The main work transmits an impression of interpretative renewal. Though capable of cushioned ‘European’ warmth, the Pittsburgh Symphony has a cleaner, brighter edge than traditionally associated with big-band Brahms. The winds make a tellingly linear contribution, not content with merely poking through saturated string tone at key points. The finessing of detail might be expected from this conductor, a former Vienna Philharmonic viola player, less so a reprise of the slow movement’s cello melody which, at least initially, throbs with the passion of a Leonard Bernstein. Tempos are fast, marginally outpacing those adopted by Carlos Kleiber with the Viennese, yet the music-making remains lyrically effusive by modern standards. It was Otto Klemperer’s idiosyncratic phrasing that sprang to mind in the Scherzo, notwithstanding Honeck’s defter take on joviality. As ever articulation is precisely honed, the smoothed-over and the brusque playfully juxtaposed. The triangle is nicely audible, timpani wonderfully crisp. The finale is again urgent with real dramatic sweep despite a diversity of expression some will find self-conscious. Honeck explains many of his unorthodox choices in an accompanying essay. Not wanting to be unduly influenced, I decided to listen first. In fact the booklet is as much a high-end production as the resplendent state-of-the art Soundmirror recorded sound from producer Dirk Sobotka and balance engineer Mark Donahue.
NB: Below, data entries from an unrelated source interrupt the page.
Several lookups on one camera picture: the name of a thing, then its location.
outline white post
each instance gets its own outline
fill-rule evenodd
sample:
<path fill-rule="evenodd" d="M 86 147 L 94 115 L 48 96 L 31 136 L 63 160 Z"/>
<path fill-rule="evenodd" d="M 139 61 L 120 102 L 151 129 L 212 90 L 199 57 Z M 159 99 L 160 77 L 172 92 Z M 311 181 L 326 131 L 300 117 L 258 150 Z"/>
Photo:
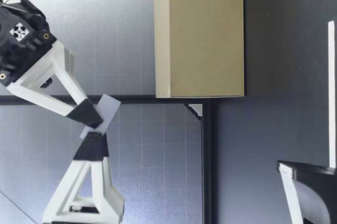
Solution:
<path fill-rule="evenodd" d="M 336 168 L 335 23 L 328 23 L 329 39 L 329 166 Z"/>

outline black metal frame
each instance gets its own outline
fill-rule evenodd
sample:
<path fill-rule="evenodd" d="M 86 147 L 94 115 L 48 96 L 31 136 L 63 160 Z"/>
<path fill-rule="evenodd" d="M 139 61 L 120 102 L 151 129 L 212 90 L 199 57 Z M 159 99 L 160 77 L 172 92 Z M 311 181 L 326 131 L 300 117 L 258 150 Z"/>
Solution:
<path fill-rule="evenodd" d="M 203 186 L 203 224 L 213 224 L 214 208 L 214 170 L 216 156 L 214 153 L 216 134 L 216 99 L 157 99 L 155 95 L 111 95 L 122 104 L 203 104 L 202 122 L 202 186 Z M 75 104 L 73 99 L 68 95 L 53 96 L 67 104 Z M 88 98 L 92 103 L 97 104 L 100 95 L 89 95 Z M 0 105 L 34 105 L 26 100 L 11 95 L 0 95 Z"/>

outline beige box
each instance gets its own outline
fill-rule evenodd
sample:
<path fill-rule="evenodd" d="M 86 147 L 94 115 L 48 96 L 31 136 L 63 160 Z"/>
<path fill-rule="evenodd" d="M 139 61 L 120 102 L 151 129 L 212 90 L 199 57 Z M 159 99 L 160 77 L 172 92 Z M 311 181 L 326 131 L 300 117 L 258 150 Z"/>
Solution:
<path fill-rule="evenodd" d="M 154 0 L 156 96 L 244 95 L 243 0 Z"/>

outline grid pattern
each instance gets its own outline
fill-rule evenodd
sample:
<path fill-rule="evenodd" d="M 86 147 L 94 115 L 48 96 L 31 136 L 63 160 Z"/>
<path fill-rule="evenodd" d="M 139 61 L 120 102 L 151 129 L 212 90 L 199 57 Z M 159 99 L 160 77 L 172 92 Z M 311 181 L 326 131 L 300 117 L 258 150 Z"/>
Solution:
<path fill-rule="evenodd" d="M 37 106 L 0 112 L 0 189 L 39 223 L 83 126 Z M 188 109 L 121 105 L 107 135 L 113 183 L 126 198 L 124 224 L 202 223 L 201 123 Z M 84 196 L 89 189 L 88 181 Z M 1 223 L 32 224 L 1 196 L 0 206 Z"/>
<path fill-rule="evenodd" d="M 31 1 L 74 53 L 87 95 L 155 94 L 153 0 Z M 47 92 L 67 94 L 57 81 Z M 0 95 L 10 93 L 0 86 Z"/>

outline gray wall
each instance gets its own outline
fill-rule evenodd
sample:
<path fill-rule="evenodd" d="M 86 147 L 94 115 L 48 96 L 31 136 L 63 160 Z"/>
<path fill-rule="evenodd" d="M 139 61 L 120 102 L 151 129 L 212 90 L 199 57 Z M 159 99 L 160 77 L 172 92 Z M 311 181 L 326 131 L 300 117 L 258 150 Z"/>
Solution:
<path fill-rule="evenodd" d="M 219 104 L 217 223 L 290 224 L 278 159 L 328 165 L 336 0 L 246 0 L 247 97 Z"/>

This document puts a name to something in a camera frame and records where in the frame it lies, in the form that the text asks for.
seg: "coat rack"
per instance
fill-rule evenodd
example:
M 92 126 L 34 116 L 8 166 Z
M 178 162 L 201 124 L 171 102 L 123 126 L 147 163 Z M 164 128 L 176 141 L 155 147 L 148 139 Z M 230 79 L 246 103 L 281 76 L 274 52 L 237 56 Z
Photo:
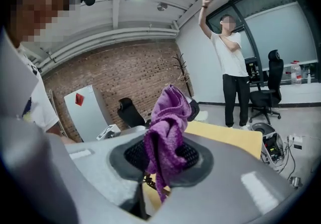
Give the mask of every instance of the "coat rack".
M 187 81 L 190 79 L 190 78 L 186 78 L 186 74 L 185 74 L 185 71 L 184 69 L 186 68 L 185 63 L 186 61 L 182 64 L 181 63 L 181 58 L 183 56 L 183 54 L 181 54 L 181 56 L 179 57 L 178 54 L 176 54 L 177 57 L 173 56 L 173 58 L 177 59 L 179 64 L 178 65 L 174 65 L 174 67 L 176 67 L 177 69 L 180 69 L 182 71 L 182 75 L 183 75 L 183 79 L 181 79 L 181 81 L 185 81 L 185 84 L 186 84 L 186 87 L 187 87 L 187 90 L 189 92 L 189 95 L 190 97 L 192 97 L 192 93 L 191 93 L 191 90 L 190 90 L 190 86 L 189 84 L 187 83 Z

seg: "brick wall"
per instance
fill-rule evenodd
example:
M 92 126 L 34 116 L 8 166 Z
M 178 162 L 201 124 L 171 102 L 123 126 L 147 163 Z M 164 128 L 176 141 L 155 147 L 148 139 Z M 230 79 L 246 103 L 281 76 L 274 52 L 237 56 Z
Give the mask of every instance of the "brick wall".
M 177 53 L 180 54 L 174 40 L 126 42 L 84 53 L 47 73 L 44 84 L 47 91 L 51 89 L 54 93 L 67 135 L 81 141 L 64 96 L 90 84 L 102 92 L 107 109 L 121 130 L 127 126 L 117 114 L 119 99 L 131 98 L 147 120 L 166 85 L 173 84 L 188 95 L 185 83 L 178 80 L 181 71 L 173 67 L 178 62 L 172 56 Z

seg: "white sneaker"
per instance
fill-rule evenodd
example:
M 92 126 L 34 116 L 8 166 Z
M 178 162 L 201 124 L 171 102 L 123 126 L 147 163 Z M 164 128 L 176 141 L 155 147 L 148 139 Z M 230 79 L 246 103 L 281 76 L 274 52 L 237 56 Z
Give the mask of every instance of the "white sneaker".
M 250 125 L 240 126 L 240 129 L 249 131 L 250 130 Z

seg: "black pants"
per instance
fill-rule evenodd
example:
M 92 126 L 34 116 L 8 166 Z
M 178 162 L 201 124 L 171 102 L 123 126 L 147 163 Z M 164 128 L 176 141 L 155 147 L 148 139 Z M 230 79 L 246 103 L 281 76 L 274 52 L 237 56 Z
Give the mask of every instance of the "black pants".
M 225 124 L 233 126 L 233 110 L 235 105 L 236 92 L 240 103 L 240 126 L 244 126 L 248 119 L 250 101 L 249 77 L 235 77 L 228 74 L 223 75 L 223 91 L 225 98 Z

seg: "white t-shirt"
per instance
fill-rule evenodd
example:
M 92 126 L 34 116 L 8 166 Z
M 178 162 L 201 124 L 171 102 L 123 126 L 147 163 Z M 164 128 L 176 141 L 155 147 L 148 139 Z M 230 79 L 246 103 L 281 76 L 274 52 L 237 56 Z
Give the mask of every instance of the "white t-shirt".
M 226 38 L 232 42 L 238 43 L 240 48 L 242 48 L 240 33 L 232 33 L 229 37 Z M 214 32 L 212 32 L 211 41 L 213 43 L 214 50 L 216 51 L 219 58 L 223 75 L 228 74 L 230 76 L 236 77 L 248 76 L 244 57 L 240 49 L 231 52 L 222 41 L 219 34 L 216 34 Z
M 16 53 L 23 63 L 27 65 L 30 71 L 37 76 L 38 83 L 34 88 L 21 117 L 28 122 L 35 122 L 44 131 L 47 131 L 58 122 L 59 118 L 57 117 L 55 110 L 53 109 L 47 97 L 45 86 L 38 69 L 27 58 L 25 51 L 25 48 L 20 44 L 19 48 L 16 50 Z
What of the makeweight? In the 1960s Samuel Barber drew a choral Agnus Dei from his Adagio for Strings, itself lately set down by this Pittsburgh team (2/18). In 2017 James MacMillan made the reverse journey, transforming his own a cappella Miserere, composed for and recorded by The Sixteen (Coro, 11/11). Honeck clearly believes the resulting Larghetto for Orchestra to be something more than Holy Minimalist kitsch. He has toured the piece and there’s no mistaking the rapt eloquence of the strings, nor the forceful New World delivery of the few brazen intrusions. Expert sound engineering helps convey the spatial element of a live performance, with solo trumpet and horn nicely distanced from the quiescent orchestral body towards the end. The Pittsburgh Symphony commissioned Christopher Rouse’s Rapture during Mariss Jansons’s time at the helm and it may be that MacMillan’s consolatory orchestral statement will endure similarly as a marker for the Honeck years. Unsurprisingly there are far fewer notes. All in all a provocative listen, beautifully packaged.